Nothing but the lines from the one holding "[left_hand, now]" through the last line of the material below should be set down, exactly and without images.
======== EXERCISE DATA
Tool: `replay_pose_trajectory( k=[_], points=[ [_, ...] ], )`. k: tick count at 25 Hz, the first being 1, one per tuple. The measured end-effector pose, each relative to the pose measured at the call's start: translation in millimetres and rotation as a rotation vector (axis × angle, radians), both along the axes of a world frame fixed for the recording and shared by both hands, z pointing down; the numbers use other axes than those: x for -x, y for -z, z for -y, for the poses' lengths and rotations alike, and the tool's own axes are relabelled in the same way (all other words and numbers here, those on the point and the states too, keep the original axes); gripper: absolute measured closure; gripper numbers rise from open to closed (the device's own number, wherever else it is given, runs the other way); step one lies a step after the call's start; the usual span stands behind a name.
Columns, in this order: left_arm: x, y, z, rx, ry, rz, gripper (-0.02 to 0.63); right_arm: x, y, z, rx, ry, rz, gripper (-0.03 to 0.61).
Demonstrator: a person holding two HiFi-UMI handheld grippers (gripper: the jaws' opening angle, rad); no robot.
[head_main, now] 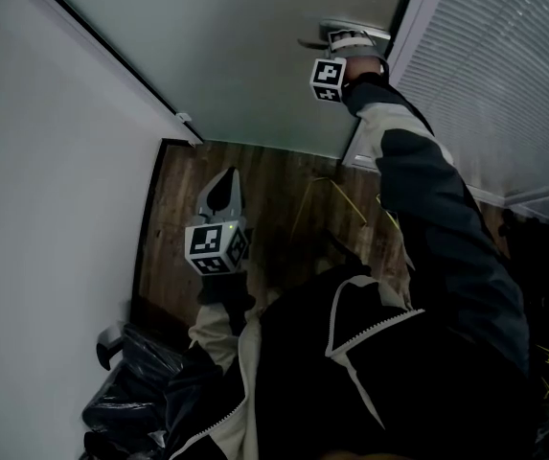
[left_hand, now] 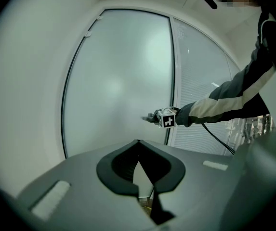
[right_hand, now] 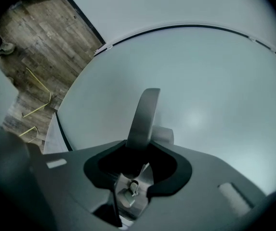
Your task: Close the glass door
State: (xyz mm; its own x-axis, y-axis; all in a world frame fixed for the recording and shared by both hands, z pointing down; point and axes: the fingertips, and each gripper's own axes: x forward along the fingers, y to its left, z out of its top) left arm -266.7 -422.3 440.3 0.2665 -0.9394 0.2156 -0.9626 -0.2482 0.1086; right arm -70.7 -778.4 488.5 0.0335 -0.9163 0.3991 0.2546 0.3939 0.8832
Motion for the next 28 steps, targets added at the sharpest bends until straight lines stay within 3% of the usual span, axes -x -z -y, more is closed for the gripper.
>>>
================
RESPONSE BELOW:
[left_hand, now] 
[right_hand, now] 
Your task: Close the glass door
State: (xyz mm; its own x-axis, y-axis; all in a world frame fixed for the recording and shared by both hands, z pointing down; point and axes: the fingertips, and each gripper's own axes: x forward along the fingers, y to its left, z out of its top) left arm -266.7 -422.3 440.3 0.2665 -0.9394 0.2156 -0.9626 -0.2482 0.1086; right arm -70.7 -778.4 488.5 0.0335 -0.9163 0.3991 0.2546 0.3939 0.8832
Motion for the next 28 steps, targets added at the sharpest bends until straight lines stay within 3% of the usual span, axes -x -z -y, more is closed for the gripper.
>>>

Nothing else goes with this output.